150 European eels have been delivered to 3 schools in the Chew Valley as part of BART’s Eels in the Classroom project. Despite the uncertainty of project delivery due to Covid-19 we are thrilled to be able to go ahead with the exciting education project.
The pupils have been kept in suspense for the past couple of weeks as the tanks sat empty at the back of their classrooms with no indication of what creatures they will host. Their guesses for who would be joining the class included fish, tadpoles, frogs and seahorses with a couple of pupils even guessing correctly!

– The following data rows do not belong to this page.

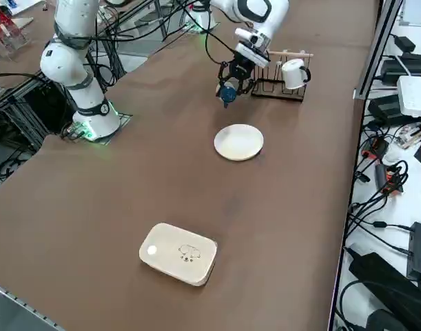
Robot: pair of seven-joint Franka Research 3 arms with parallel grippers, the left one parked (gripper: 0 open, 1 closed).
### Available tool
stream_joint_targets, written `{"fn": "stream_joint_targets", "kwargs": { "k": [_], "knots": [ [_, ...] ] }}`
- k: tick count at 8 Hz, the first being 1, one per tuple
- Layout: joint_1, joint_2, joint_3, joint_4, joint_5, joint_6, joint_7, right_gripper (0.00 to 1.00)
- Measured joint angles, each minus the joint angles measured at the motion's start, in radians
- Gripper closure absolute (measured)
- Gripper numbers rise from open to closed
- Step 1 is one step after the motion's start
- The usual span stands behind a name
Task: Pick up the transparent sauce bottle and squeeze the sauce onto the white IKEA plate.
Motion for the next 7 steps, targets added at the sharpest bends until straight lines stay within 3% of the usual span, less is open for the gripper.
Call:
{"fn": "stream_joint_targets", "kwargs": {
  "k": [3,7],
  "knots": [
    [0.004,0.028,-0.007,0.005,0.118,0.073,-0.161,0.61],
    [-0.025,0.070,-0.012,0.006,0.194,0.186,-0.360,0.61]
  ]
}}
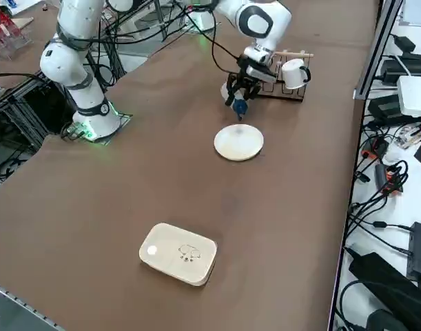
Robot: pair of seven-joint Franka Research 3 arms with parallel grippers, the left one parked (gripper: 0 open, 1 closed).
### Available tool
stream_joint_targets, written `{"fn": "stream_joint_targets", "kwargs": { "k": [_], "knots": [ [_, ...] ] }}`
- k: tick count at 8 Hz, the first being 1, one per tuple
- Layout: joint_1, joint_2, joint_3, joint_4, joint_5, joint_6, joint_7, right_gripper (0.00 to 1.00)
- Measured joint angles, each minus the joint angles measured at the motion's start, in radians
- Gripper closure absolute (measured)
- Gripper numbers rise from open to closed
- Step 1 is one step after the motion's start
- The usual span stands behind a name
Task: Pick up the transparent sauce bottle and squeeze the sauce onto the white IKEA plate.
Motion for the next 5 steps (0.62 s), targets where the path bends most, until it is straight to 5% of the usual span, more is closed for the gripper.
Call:
{"fn": "stream_joint_targets", "kwargs": {
  "k": [5],
  "knots": [
    [-0.072,0.005,-0.008,0.011,0.214,0.015,-0.224,0.61]
  ]
}}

The eels will be cared for by the class while the students learn about their intriguing life in the wild and the challenges they face in their natural habitats. In a few weeks, the children will say goodbye to the eels as they release them back into the river to continue on the next phase of their journey!
Eels hatch in the Sargasso sea and spend 2-3 years travelling through the gulfstream, arriving in the UK as tiny transparent elvers, glass eels. The schools received the eels at this stage of their lifecycle and will spend the next 3 weeks in the classrooms, until it’s time to release them back into rivers to begin the next stage of their lives. The eels can spend up to 50 years in the headwaters of rivers, in small tributaries, ditches and streams before they make the epic 5000 km migration back to where they were born in the Sargasso Sea to spawn.

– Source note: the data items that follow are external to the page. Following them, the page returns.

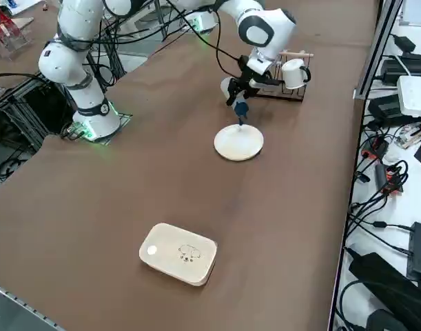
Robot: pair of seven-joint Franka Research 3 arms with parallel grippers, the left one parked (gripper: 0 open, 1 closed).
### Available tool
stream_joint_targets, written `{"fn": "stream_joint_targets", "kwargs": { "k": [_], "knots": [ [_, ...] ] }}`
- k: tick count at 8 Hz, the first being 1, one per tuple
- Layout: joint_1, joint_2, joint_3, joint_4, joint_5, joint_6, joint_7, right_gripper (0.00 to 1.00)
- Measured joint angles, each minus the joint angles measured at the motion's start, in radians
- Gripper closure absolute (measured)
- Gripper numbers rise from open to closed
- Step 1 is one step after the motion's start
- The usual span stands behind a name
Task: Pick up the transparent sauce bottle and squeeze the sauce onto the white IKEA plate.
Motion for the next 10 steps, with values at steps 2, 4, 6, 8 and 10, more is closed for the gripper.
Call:
{"fn": "stream_joint_targets", "kwargs": {
  "k": [2,4,6,8,10],
  "knots": [
    [-0.049,0.000,-0.002,0.000,0.036,0.001,-0.013,0.61],
    [-0.093,0.001,-0.002,0.000,0.057,0.003,-0.029,0.61],
    [-0.111,0.006,-0.002,-0.002,0.067,0.015,-0.067,0.61],
    [-0.137,0.008,-0.002,-0.002,0.093,0.018,-0.111,0.61],
    [-0.191,0.008,-0.003,-0.002,0.097,0.018,-0.183,0.61]
  ]
}}
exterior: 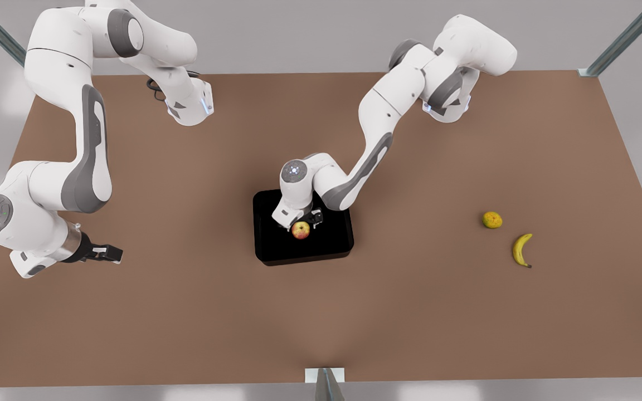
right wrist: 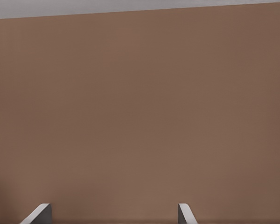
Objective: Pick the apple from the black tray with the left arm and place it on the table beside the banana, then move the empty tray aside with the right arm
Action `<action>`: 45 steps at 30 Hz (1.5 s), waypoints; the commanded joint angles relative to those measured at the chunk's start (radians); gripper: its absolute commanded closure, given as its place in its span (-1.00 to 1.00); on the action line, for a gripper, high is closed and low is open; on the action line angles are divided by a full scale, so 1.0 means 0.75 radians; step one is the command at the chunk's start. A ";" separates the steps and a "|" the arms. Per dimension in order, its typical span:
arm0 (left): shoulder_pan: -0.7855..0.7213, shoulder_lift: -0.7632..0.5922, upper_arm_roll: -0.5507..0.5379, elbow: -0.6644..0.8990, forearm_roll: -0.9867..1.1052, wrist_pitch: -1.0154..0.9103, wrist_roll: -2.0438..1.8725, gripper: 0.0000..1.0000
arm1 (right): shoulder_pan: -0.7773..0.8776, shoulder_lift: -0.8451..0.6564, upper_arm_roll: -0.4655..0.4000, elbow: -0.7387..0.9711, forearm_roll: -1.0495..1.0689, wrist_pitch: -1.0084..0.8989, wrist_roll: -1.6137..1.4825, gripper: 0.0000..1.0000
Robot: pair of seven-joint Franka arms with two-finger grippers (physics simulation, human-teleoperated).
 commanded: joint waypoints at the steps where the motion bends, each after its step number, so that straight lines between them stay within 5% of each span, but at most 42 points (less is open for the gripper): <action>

While the eels are in the classrooms, BART’s project assistant, Greg, will deliver a series of lessons based around the eel lifecycle and the threats to eels. Eels are becoming harder to find in UK rivers, because they are critically endangered and since the 1970’s, the number of eels reaching Europe has dropped by 90%. Overfishing and river pollution are key reasons for the eel’s critical status and river barriers such as weirs also contribute to eel decline in UK rivers as these can prevent eels from travelling upstream.
We are pleased that BART are contributing to the protection of the European eel as a critically endangered species and we aim for this project to raise awareness of the threats that eels face. Perhaps equally as important is that we inspire the next generation of River Guardians by connecting them with the natural world and instilling an interest and passion for its wildlife.